Los dos hombres eran más inteligentes de lo que ella había supuesto. No formulaban preguntas al azar para recabar información. Sabían qué tenía y dónde lo tenía.

—No tengo mucha paciencia, doctora Wess —prosiguió Jason—. Sé que el móvil contiene información de lo que ha encontrado usted en el palacio y también cierta lista que nunca debería haber visto. No voy a pedírselo otra vez.

El hombre abrió la mano izquierda, extendió los dedos y la alzó. Mientras Emily observaba el ademán, notó la boca del cañón de una segunda arma, esta vez en la espalda.

—De acuerdo, de acuerdo. —El deseo de seguir con vida era fuerte y poderoso, se llevó por delante toda la audacia de Emily. Le había jurado a Michael volver junto a él y debía mantener esa promesa—. Tenga.

Se metió la mano en el bolsillo, sacó el BlackBerry y se lo entregó al hombre que tenía delante. La pérdida de los materiales que llevaba encima no le preocupaba: había enviado copias de los mensajes a Peter Wexler, Michael estaba en posesión de dos de los originales y la pista recién descubierta, así como el extraño glifo, se había grabado de forma indeleble en su memoria. Estaba segura de poder seguir adelante sin ese teléfono. Su angustia no se debía a la pérdida de esa información, sino al hecho de entregarla a semejantes sujetos.

Jason le dio el móvil a su compañero.

—Sácalo todo —le ordenó—. Y asegúrate dos veces de que no ha reenviado la lista a nadie más. Se la enviaron en dos mensajes. La clave está en el segundo. Ese es el que contiene la lista con los nombres de nuestra gente.
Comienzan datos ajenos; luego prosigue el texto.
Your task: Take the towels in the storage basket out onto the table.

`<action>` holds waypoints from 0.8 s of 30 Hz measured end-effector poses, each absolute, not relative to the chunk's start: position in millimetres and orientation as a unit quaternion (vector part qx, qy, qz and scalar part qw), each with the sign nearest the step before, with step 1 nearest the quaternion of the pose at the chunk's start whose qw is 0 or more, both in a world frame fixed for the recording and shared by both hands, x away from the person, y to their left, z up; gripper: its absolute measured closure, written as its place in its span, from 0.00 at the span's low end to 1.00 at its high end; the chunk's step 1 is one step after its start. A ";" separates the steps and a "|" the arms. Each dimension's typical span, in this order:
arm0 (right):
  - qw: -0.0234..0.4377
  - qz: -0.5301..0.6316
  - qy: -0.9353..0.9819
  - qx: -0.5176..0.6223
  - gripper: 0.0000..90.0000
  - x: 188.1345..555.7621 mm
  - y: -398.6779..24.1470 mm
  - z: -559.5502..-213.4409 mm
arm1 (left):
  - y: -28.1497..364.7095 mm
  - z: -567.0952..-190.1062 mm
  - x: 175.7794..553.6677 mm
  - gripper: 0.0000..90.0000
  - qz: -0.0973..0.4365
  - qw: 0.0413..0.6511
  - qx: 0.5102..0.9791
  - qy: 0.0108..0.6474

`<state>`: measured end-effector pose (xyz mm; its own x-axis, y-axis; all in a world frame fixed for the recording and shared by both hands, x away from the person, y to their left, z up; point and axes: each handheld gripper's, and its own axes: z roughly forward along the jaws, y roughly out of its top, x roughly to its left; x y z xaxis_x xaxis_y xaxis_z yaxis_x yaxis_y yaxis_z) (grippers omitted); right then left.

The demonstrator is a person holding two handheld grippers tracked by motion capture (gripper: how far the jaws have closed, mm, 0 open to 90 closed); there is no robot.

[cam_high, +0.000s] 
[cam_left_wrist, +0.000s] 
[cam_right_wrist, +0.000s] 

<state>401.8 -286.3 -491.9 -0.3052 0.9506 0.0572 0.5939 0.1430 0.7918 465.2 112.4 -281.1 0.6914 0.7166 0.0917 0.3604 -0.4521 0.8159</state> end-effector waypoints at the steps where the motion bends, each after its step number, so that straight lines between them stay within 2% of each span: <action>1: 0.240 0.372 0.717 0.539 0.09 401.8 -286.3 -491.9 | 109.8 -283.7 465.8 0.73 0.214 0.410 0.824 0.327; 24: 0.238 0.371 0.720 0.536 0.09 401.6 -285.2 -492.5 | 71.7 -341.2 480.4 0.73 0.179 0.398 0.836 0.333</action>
Esas palabras tintinearon en los oídos de Emily. «¿Nuestra gente?». No olvidó la frase a pesar de que el corazón le latía acelerado y la encañonaban con dos armas. «Nuestra».

Jason se volvió hacia la joven. Su colega se había guardado el arma y estaba manipulando el móvil de Emily y otro pequeño aparato. No prestaba atención a otra cosa.

—Ya que se está mostrando tan cooperativa, ¿por qué no me da también los papeles?

Se resignó, sacó del bolso el fajo de papeles donde estaban la carta de Arno y las hojas del fax y las depositó sobre la mano tendida del hombre.

Jason se permitió esbozar una media sonrisa.

—Gracias, doctora Wess. Nos ha sido usted de gran ayuda. —Hizo una pausa—. Pero antes nos hizo correr detrás de usted, y eso ha sido… un infortunio. —Se irguió mientras se apoderaba de él un renovado aire de profesionalidad—. El Consejo le agradece la generosidad con que le ha ayudado en sus objetivos, pero lamento informarla de que sus servicios ya no son necesarios. El tiempo de su participación ha tocado a su fin. —Jason miró por encima del hombro de Emily al hombre que estaba detrás de ella y ordenó—: Hazlo.